Lines containing "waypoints" should be pulled from the material below.

•••••

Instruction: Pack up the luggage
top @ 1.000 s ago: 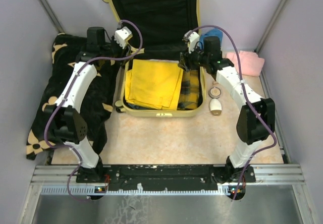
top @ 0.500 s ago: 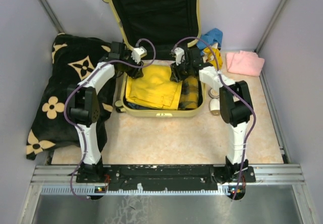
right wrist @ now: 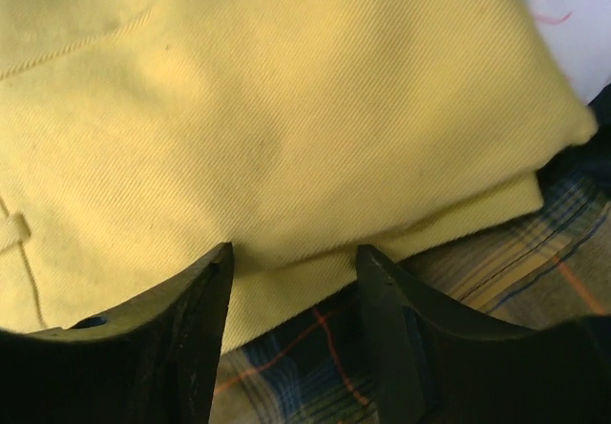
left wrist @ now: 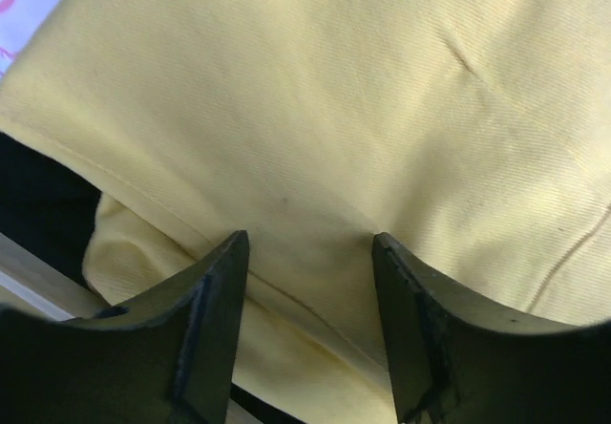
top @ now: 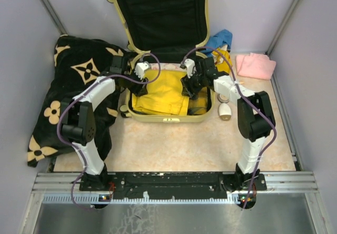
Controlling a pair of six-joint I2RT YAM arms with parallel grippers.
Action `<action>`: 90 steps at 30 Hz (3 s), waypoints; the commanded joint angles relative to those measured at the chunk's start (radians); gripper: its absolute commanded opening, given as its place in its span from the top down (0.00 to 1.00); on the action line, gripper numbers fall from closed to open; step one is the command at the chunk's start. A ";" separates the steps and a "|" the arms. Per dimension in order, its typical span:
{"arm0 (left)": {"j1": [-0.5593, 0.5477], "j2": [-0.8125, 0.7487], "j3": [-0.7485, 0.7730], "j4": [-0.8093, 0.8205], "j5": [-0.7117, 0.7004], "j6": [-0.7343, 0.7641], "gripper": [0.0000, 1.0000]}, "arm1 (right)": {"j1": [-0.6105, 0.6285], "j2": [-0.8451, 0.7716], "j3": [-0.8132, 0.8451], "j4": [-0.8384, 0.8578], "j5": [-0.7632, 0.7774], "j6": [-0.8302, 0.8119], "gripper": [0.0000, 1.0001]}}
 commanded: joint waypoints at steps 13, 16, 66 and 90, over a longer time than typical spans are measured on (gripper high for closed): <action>0.002 -0.185 0.141 -0.246 0.072 -0.032 0.00 | -0.196 -0.350 0.046 -0.175 -0.082 0.130 0.02; 0.002 -0.214 0.142 -0.219 0.048 -0.038 0.00 | -0.291 -0.366 0.065 -0.209 -0.024 0.130 0.01; 0.052 0.066 0.395 -0.238 -0.007 -0.059 0.00 | -0.640 0.273 0.435 -0.377 0.263 0.076 0.20; 0.054 0.091 0.440 -0.265 -0.015 -0.078 0.00 | -0.524 0.403 0.503 -0.288 0.504 -0.029 0.22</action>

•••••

- [TASK SOLUTION]
Action `<action>`: 90 steps at 30 Hz (3 s), waypoints; the commanded joint angles relative to those measured at the chunk's start (radians); gripper: its absolute commanded opening, given as its place in its span from the top down (0.00 to 1.00); on the action line, gripper numbers fall from closed to open; step one is the command at the chunk's start. A ";" separates the steps and a "|" the arms. Per dimension in order, its typical span:
 commanded: joint waypoints at steps 13, 16, 66 and 90, over a longer time than typical spans are measured on (gripper high for closed): <action>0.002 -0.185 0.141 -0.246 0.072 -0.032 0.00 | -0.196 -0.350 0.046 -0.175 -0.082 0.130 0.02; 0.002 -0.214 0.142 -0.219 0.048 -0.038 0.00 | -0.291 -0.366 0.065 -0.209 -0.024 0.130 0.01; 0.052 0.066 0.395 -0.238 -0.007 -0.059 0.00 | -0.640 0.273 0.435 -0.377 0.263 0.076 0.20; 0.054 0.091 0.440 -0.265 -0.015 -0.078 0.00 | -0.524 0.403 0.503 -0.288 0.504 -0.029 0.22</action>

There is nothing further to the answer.